Tuesday, 5 December 2006

Here is a transcript of conversation that I had with Brian regarding the algorithm details
of JBCACHE-315:

Replying privately, but think we should take this to jbcache-dev or the forum. This is
complex and Vladimir Blagojevic wrote:
...
 Hey Brian,

 I though a bit more about the locking algorithm and I would like to 
 bounce it off you. If you recall we agreed on our phone call that we 
 have to go through the steps of:

 a) set a flag or something that will block any ACTIVE transactions 
 from proceeding (i.e. entering prepare() phase of 2PC)

 We then revised this by saying that infact "any ACTIVE transactions" 
 should rather be "any ACTIVE locally initiated transactions". We also 
 agreed how we can do this by using a latch in TxInterceptor.

 b) wait for completion of any transactions that are beyond ACTIVE.
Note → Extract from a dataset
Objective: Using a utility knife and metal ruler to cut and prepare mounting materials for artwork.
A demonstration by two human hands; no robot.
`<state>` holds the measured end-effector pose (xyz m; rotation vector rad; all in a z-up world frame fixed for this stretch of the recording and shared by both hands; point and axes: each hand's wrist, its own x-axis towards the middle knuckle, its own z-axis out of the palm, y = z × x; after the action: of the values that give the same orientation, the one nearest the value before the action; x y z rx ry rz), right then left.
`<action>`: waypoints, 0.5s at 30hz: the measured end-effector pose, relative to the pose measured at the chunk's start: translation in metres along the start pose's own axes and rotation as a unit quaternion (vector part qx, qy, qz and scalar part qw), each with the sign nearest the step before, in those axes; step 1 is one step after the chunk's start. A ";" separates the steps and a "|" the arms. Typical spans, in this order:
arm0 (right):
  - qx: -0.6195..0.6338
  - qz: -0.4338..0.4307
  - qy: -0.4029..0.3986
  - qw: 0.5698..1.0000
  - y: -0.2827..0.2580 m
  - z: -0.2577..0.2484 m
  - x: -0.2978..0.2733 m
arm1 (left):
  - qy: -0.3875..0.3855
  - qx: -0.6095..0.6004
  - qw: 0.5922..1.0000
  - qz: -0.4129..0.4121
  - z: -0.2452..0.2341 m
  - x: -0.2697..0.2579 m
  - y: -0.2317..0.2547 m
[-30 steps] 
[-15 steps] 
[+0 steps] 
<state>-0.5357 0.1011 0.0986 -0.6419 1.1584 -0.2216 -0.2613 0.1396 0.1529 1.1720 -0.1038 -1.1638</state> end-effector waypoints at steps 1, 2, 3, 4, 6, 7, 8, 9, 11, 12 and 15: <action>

 We thought that this was great idea but soon realized that 
 transactions can still deadlock. You said:"For example, locally 
 initiated transaction is holding a lock on some node and you have 
 remote prepare that comes in. Remote won't be able to acquire lock. At 
 some point we have to deal with that. Whoever sent that prepare call 
 isn't going to proceed - sender will block on that synchronous call. 
 So on remote node prepare is not going to be progressing." 
To be even more specific:

On the remote node (i.e. the one we're working on) the JG up-handler thread will be
blocked while the prepare() call waits to acquire a lock.  That thread will block until
there is a lock timeout.  This will occur whether we are using REPL_ASYNC or REPL_SYNC.
One effect of this is that no other JG messages will be received until there is a timeout.
Note also that *I think* that having another thread roll back the tx associated with the
prepare call will not cause the JG up-handler thread to unblock!!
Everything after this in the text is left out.